Start of Block

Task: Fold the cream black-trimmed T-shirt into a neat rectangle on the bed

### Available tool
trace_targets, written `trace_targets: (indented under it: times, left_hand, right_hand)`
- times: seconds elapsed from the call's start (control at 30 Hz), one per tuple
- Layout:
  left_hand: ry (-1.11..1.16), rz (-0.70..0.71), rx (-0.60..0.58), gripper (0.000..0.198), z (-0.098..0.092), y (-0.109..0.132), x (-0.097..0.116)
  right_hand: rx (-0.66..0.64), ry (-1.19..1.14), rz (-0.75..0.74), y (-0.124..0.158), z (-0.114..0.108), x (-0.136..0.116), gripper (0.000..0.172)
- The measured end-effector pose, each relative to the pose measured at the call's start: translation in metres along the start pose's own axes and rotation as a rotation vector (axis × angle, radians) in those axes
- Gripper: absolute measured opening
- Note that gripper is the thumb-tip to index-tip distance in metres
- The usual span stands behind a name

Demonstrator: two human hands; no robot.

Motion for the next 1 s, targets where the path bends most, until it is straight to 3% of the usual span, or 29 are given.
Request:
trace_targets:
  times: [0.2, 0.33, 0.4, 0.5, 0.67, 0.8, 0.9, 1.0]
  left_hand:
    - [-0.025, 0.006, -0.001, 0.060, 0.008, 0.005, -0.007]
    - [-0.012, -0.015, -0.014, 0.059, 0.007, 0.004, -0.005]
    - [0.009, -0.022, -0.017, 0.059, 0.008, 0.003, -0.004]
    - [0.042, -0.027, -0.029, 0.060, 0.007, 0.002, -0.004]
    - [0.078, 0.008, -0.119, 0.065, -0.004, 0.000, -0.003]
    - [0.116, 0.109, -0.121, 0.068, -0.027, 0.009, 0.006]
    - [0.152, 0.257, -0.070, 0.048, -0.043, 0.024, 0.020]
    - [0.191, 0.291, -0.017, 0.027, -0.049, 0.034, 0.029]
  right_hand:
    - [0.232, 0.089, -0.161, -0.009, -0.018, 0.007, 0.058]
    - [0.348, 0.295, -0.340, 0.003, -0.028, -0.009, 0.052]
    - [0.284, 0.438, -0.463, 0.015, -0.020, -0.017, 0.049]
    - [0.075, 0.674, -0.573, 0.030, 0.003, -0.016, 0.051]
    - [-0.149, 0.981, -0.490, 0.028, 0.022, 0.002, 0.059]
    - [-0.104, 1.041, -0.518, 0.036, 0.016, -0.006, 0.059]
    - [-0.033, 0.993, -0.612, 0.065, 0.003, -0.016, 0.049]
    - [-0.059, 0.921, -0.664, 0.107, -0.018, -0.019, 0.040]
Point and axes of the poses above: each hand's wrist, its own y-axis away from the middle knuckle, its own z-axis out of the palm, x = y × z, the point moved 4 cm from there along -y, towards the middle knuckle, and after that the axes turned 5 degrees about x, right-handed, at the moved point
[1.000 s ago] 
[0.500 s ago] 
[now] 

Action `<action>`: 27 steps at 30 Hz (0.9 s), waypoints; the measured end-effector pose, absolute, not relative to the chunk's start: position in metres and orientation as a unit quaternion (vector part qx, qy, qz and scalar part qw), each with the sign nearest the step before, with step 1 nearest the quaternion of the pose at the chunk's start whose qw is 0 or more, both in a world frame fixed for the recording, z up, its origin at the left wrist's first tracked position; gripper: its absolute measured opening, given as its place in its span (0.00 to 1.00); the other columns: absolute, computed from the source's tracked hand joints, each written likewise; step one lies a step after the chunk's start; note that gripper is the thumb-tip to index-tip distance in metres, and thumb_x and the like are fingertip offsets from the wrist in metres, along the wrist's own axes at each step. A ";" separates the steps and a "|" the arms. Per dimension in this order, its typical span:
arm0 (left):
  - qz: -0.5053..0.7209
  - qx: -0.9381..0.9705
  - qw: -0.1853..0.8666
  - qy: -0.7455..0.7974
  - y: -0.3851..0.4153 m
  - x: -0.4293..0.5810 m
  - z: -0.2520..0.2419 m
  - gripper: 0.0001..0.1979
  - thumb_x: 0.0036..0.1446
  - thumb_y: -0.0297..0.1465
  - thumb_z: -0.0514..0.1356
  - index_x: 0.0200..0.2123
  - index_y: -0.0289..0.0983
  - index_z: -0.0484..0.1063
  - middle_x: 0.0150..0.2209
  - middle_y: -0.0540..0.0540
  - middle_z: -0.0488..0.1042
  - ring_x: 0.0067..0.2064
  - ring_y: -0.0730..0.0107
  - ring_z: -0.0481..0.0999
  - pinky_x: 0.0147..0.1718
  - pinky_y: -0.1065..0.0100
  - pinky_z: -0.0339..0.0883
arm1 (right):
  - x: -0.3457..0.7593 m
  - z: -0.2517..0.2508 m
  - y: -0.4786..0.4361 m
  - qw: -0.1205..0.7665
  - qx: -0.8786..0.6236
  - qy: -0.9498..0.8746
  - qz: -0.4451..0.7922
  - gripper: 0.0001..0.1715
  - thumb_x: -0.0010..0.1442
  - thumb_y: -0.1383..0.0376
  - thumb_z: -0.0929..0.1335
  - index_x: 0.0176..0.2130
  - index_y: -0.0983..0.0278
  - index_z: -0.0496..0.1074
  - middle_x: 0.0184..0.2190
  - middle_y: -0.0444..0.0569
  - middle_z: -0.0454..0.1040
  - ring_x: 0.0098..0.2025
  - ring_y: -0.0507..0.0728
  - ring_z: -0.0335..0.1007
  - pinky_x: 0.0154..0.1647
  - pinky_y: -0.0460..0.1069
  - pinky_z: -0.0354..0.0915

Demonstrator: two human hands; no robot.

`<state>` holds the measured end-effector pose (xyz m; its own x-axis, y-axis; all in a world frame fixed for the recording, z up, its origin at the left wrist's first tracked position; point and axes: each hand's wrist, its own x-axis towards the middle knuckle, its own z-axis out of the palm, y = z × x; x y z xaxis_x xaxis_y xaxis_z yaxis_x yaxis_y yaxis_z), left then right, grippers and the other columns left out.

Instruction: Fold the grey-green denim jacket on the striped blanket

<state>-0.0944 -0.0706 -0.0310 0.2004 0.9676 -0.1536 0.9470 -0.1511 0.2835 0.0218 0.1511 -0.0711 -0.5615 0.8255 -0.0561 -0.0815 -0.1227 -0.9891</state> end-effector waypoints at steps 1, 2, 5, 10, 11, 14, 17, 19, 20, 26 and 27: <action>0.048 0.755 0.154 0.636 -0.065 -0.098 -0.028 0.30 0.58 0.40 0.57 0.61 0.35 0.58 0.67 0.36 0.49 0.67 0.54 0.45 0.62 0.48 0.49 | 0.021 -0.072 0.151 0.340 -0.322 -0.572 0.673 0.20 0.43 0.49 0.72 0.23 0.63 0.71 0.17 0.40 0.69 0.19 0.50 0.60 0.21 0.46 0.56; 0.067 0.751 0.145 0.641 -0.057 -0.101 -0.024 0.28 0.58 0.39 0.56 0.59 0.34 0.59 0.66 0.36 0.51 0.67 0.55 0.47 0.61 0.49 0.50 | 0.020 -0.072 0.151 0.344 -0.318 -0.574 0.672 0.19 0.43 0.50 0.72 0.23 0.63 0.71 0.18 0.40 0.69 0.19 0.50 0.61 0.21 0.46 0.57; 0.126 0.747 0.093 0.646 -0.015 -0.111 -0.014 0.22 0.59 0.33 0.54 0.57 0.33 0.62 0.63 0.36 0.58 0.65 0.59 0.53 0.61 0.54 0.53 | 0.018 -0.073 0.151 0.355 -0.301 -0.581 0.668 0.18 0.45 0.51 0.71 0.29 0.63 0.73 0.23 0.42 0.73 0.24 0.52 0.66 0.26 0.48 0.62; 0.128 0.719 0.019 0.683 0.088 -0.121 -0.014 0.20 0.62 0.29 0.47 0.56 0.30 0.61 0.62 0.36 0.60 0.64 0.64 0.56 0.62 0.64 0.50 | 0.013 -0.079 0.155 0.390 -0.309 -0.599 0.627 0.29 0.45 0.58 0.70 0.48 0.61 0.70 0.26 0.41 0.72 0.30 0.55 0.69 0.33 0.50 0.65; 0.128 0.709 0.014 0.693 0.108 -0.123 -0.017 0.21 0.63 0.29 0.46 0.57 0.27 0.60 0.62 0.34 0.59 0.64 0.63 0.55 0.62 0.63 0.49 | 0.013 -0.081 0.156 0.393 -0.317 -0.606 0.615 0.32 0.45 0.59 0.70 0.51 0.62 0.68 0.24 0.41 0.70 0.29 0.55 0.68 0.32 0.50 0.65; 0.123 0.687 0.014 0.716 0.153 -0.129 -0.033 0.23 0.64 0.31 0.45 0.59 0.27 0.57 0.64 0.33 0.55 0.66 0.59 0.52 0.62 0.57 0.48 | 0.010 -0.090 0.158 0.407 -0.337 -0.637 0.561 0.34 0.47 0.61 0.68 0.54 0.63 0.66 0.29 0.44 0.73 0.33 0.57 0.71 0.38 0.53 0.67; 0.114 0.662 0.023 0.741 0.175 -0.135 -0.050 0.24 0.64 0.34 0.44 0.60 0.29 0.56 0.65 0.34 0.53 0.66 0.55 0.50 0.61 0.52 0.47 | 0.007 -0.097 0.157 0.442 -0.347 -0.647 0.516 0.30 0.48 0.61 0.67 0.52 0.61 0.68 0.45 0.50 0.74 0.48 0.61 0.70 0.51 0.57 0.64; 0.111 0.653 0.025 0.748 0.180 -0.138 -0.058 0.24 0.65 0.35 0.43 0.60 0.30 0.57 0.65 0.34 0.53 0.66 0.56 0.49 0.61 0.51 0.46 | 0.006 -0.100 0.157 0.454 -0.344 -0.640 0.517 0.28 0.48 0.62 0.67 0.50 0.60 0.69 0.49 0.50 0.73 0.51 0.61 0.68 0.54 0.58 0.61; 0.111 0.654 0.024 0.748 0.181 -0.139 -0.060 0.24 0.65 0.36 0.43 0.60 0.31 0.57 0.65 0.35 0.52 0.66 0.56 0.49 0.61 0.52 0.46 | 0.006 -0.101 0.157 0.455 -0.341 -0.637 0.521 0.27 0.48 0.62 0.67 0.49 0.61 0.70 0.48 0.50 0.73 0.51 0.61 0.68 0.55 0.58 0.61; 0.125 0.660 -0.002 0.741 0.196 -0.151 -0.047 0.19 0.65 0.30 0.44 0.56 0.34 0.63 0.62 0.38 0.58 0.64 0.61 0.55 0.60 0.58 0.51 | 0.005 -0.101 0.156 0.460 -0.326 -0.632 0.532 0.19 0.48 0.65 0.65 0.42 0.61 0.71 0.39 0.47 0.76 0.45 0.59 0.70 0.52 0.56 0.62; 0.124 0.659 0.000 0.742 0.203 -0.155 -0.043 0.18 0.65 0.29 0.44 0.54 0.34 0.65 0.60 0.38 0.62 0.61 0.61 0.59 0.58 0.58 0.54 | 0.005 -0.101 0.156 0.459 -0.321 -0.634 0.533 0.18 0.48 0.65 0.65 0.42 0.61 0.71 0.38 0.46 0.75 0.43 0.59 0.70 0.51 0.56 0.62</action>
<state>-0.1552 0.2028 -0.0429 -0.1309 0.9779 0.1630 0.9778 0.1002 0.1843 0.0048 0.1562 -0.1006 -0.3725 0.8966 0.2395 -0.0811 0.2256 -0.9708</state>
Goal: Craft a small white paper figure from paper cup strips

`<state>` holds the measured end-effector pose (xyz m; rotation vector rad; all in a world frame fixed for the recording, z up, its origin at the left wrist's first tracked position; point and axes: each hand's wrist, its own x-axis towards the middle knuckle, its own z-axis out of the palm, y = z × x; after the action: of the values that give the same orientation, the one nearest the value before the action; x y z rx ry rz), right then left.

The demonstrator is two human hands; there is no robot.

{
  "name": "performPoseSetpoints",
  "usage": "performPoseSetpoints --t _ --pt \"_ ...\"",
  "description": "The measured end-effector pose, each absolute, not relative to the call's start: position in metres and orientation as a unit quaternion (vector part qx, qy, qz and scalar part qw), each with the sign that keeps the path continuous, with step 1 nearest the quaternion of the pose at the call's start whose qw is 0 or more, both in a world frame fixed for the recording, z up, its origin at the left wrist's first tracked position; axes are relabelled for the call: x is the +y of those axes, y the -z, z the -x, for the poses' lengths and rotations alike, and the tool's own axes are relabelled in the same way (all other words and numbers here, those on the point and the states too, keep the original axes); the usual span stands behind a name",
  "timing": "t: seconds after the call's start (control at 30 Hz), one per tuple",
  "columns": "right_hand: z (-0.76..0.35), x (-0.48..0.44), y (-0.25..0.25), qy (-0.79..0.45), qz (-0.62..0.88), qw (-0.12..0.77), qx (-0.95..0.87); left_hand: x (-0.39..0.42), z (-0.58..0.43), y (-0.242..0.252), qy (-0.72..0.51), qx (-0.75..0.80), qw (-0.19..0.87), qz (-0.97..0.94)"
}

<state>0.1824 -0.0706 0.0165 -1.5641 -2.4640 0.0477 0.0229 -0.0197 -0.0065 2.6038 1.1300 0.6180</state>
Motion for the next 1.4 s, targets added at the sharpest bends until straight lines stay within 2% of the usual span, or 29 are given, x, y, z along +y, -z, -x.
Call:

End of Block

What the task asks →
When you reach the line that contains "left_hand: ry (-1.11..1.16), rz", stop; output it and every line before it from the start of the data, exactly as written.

Answer box →
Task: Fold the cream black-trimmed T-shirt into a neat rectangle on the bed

### Available tool
trace_targets, written `trace_targets: (indented under it: times, left_hand, right_hand)`
- times: seconds elapsed from the call's start (control at 30 Hz), one per tuple
- Layout:
  left_hand: ry (-1.11..1.16), rz (-0.70..0.71), rx (-0.60..0.58), gripper (0.000..0.198), z (-0.098..0.092), y (-0.109..0.132), x (-0.097..0.116)

What the exercise asked for is now complete.